How to complete this task:
When you reach a picture, pass over it; otherwise repeat the listing word for word.

Source data:
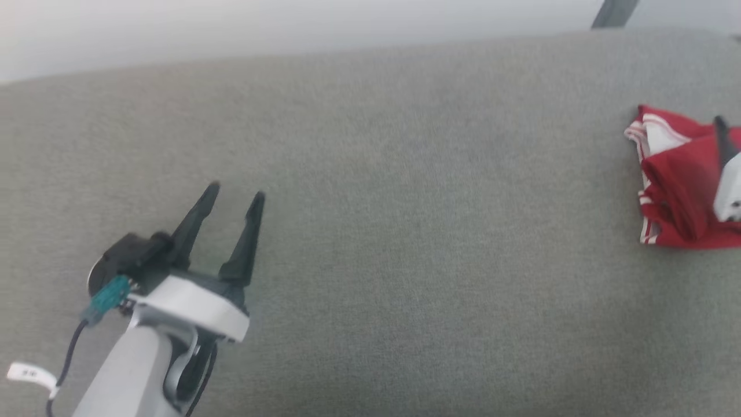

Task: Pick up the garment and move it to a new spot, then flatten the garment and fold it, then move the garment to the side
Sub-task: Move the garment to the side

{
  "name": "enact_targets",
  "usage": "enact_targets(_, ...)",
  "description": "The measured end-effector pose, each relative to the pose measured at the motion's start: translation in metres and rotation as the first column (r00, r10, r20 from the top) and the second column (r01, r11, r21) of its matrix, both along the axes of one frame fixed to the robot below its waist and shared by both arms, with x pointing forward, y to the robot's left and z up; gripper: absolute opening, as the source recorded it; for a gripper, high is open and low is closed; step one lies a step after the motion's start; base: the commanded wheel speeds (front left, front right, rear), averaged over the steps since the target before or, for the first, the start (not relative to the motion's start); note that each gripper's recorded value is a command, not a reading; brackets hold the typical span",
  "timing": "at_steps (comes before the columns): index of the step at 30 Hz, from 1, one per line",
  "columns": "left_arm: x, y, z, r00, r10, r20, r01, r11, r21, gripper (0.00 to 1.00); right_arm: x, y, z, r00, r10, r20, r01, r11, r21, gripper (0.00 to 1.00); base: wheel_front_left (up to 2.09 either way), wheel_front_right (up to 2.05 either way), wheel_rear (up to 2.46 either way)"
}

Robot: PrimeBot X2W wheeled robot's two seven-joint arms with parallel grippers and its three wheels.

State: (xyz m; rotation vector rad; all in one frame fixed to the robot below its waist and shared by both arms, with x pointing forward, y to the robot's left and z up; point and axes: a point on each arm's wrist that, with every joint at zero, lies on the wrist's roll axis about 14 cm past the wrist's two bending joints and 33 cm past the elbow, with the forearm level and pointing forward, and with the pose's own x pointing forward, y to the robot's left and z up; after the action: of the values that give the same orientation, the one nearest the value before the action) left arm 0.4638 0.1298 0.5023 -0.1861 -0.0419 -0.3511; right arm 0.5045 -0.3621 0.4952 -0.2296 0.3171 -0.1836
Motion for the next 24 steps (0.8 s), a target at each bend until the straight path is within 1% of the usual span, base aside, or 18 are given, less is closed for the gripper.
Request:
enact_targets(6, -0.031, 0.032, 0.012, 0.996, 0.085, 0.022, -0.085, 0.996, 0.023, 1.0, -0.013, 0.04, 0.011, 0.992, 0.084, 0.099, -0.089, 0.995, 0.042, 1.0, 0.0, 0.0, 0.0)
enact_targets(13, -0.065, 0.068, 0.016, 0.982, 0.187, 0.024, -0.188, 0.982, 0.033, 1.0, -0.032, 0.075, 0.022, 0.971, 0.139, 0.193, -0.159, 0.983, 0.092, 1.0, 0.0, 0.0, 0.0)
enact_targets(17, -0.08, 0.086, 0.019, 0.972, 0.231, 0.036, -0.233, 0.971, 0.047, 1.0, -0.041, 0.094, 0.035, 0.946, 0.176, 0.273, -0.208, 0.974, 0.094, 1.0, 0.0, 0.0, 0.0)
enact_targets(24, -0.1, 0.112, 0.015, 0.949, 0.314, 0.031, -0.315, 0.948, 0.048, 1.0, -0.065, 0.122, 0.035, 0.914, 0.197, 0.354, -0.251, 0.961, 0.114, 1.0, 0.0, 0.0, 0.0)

Output of the exercise:
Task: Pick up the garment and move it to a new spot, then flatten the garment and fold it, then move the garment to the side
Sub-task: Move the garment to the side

{
  "name": "enact_targets",
  "usage": "enact_targets(_, ...)",
  "description": "The measured end-effector pose, each relative to the pose measured at the motion's start: translation in metres and rotation as the first column (r00, r10, r20 from the top) and the second column (r01, r11, r21) of its matrix, both along the axes of one frame fixed to the robot below its waist and shared by both arms, with x pointing forward, y to the robot's left and z up; gripper: absolute opening, as the source recorded it; for a gripper, high is open and low is closed; step one lies a step after the motion's start; base: the commanded wheel speeds (front left, front right, rear), averaged over the steps since the target before or, for the first, the start (not relative to the motion's start); note that each gripper's recorded value is a command, not a reading; brackets hold the typical span",
  "timing": "at_steps (comes before the columns): index of the step at 30 Hz, from 1, one per line",
  "columns": "left_arm: x, y, z, r00, r10, r20, r01, r11, r21, gripper (0.00 to 1.00); right_arm: x, y, z, r00, r10, r20, r01, r11, r21, gripper (0.00 to 1.00); base: wheel_front_left (up to 2.09 either way), wheel_front_right (up to 2.05 either way), wheel_rear (up to 2.46 either way)"
}

Robot: PrimeBot X2W wheeled robot's two seven-joint arms with parallel grippers and its three wheels.

State: (xyz m; rotation vector rad; all in one frame fixed to the robot below its waist and shared by both arms, with x pointing forward, y to the robot's left and z up; point and axes: a point on each arm's wrist that, with every joint at zero, lies on the wrist's roll axis about 14 cm past the wrist's two bending joints and 33 cm past the elbow, with the forearm level and pointing forward, and with the pose's own x pointing forward, y to the robot's left and z up; after the action: of the values that give the same orientation, the one nearest the value before the action) left arm 0.4638 0.1298 0.5023 -0.1861 -0.0419 -0.3511; right arm 0.5045 -0.3621 0.4952 -0.2296 0.3171 -0.1836
Motion for the next 24 steps (0.8 s), a target at each bend until the straight path is within 1% of the usual span, base aside, or 18 are given, less is closed for the gripper.
Request:
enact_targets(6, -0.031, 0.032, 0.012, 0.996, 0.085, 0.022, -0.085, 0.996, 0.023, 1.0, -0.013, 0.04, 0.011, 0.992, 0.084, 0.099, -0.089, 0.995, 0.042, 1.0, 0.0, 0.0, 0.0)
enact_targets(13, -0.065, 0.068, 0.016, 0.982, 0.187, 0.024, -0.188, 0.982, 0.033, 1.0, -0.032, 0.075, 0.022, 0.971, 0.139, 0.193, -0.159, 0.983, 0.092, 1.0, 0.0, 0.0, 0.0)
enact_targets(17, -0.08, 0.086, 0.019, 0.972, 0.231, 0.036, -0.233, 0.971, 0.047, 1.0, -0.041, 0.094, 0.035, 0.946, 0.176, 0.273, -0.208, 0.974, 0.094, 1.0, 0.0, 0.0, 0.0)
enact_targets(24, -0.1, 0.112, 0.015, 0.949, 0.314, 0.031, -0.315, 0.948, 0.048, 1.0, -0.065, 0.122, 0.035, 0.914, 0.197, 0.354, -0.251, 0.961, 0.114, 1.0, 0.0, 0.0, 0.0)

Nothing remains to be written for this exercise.